Capacitance Problems and Solutions for High School

Some problems about air-filled parallel-plate capacitance are presented and solved. These questions are for high school and college students. Each solution is designed so that it be a self-tutorial on this subject.

Capacitance Definition: Problems

Problem (1): How much charge is deposited on each plate of a $4-\rm \mu F$ capacitor when it is connected to a $12\,\rm V$ battery? Now, connect the same capacitor to a $1.5\,\rm V$ battery. How much charge is stored?

Solution: The ratio of the charge stored on the plates of a capacitor to the potential difference (voltage) across it is called the capacitance, $C$: \[C=\frac{Q}{V}\] This equation defines the capacitance of a capacitor. The SI unit of capacitance is the farad ($\rm F$), which is equivalent to coulombs per volt, or \[\rm 1\,F = 1\, \frac{C}{V}\] In the first case, the charge deposited on each plate is calculated as \begin{align*} Q&=CV \\ &=(4\times 10^{-6})(12) \\&=48\,\rm \mu C\end{align*} Similarly, for the second case, we find: \begin{align*} Q&=CV \\ &=(4\times 10^{-6})(1.5) \\&=6\,\rm \mu C\end{align*} Note that the italic letters $V$ and $C$ represent voltage and capacitance, respectively, while non-italic letters $\rm V$ and $\rm C$ denote the units volts and coulombs.

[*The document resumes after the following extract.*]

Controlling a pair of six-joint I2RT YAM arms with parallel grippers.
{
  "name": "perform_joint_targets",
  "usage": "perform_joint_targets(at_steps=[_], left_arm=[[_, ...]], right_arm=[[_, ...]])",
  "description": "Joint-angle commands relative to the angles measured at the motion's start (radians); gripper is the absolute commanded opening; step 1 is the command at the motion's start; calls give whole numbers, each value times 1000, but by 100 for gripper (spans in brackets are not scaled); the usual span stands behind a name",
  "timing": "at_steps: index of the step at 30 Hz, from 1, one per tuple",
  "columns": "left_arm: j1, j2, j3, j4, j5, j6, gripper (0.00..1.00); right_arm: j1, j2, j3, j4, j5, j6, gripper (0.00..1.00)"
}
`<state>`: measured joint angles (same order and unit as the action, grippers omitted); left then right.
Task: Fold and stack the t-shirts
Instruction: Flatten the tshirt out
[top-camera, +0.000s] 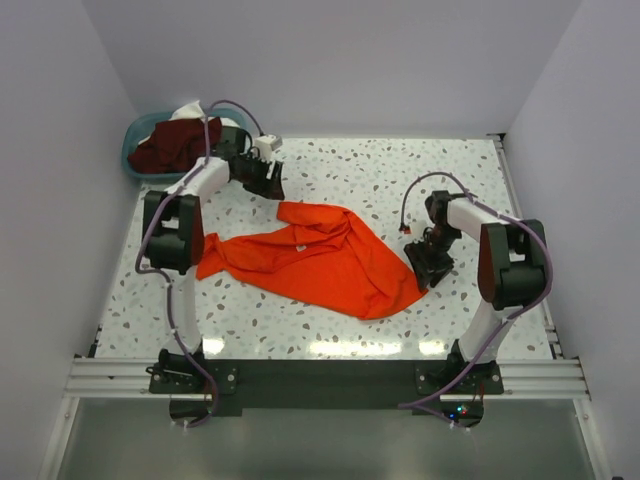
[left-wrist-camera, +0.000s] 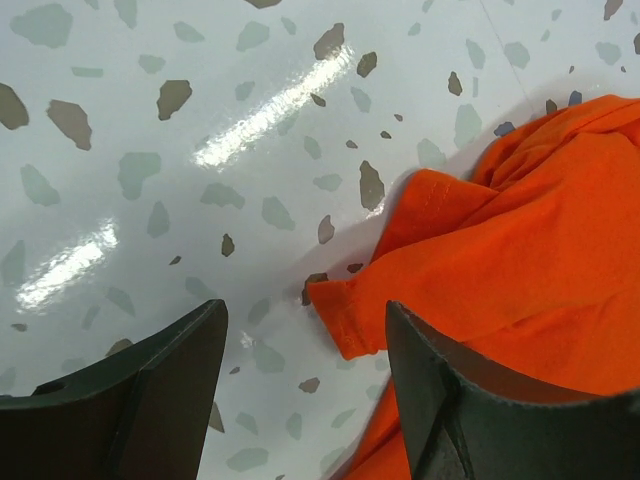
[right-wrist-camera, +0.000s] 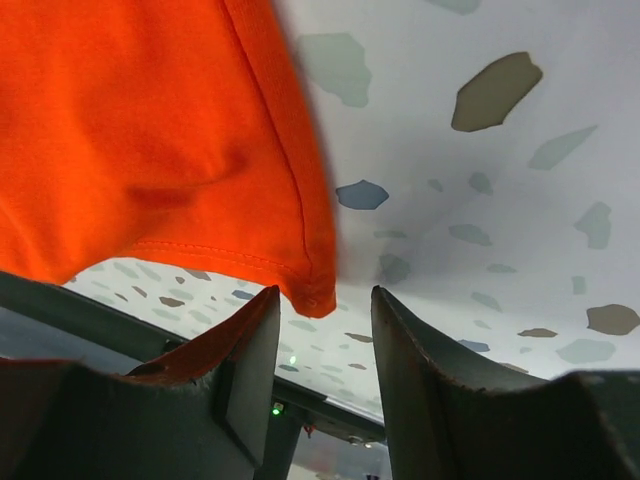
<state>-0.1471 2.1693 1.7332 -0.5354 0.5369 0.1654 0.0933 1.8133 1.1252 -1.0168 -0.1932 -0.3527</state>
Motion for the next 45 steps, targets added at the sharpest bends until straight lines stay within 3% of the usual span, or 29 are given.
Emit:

Problem (2): In each plate of a $4500-\rm pF$ capacitor is stored plus and minus charges of $25\times 10^{-8}\,\rm C$. What is the potential difference across the plates?

Solution: By definition, the capacitance is given by $C=\frac{Q}{V}$. Solving for ($V$) and substituting the numerical values, we get: \[V=\frac{Q}{C}=\frac{25\times 10^{-8}}{4500\times 10^{-12}}=55.5\,\rm V \] However, when you calculate this, it should give: \[V = \frac{25 \times 10^{-8}}{4500 \times 10^{-12}} = 5.555\ldots \] Which rounds to: \[ V = 5.56,\text{V} \] Note that picofarad $=10^{-12}\,\rm F$. And indeed, we only enter the magnitude of charge into the formula, not its sign. It’s important to keep track of units and significant figures in your calculations.

Problem (3): The potential difference between two conductors each having charges of $+6\,\rm \mu C$ and $-6\,\rm \mu C$ is $12\,\rm V$.
(a) Determine the capacitance of this system.
(b) If the charges on each are increased to $+120\,\rm \mu C$ and $-120\,\rm \mu C$, how does the potential difference between them change?

Solution: Two conductors with equal and opposite charges will have a potential difference developed between them.

The capacitance in physics is defined as the ratio of the charge placed on each conductor to the voltage across them.

(a) Plugging in the values, we have \[C=\frac{Q}{V}=\frac{6\times 10^{-6}}{12}=0.5\times 10^{-6}\,\rm F\] Thus, the capacitance of this configuration is $0.5\,\rm \mu F$.

(b) Again, we have \[V=\frac{Q}{C}=\frac{120\times 10^{-6}}{0.5\times 10^{-6}}=240\,\rm V\]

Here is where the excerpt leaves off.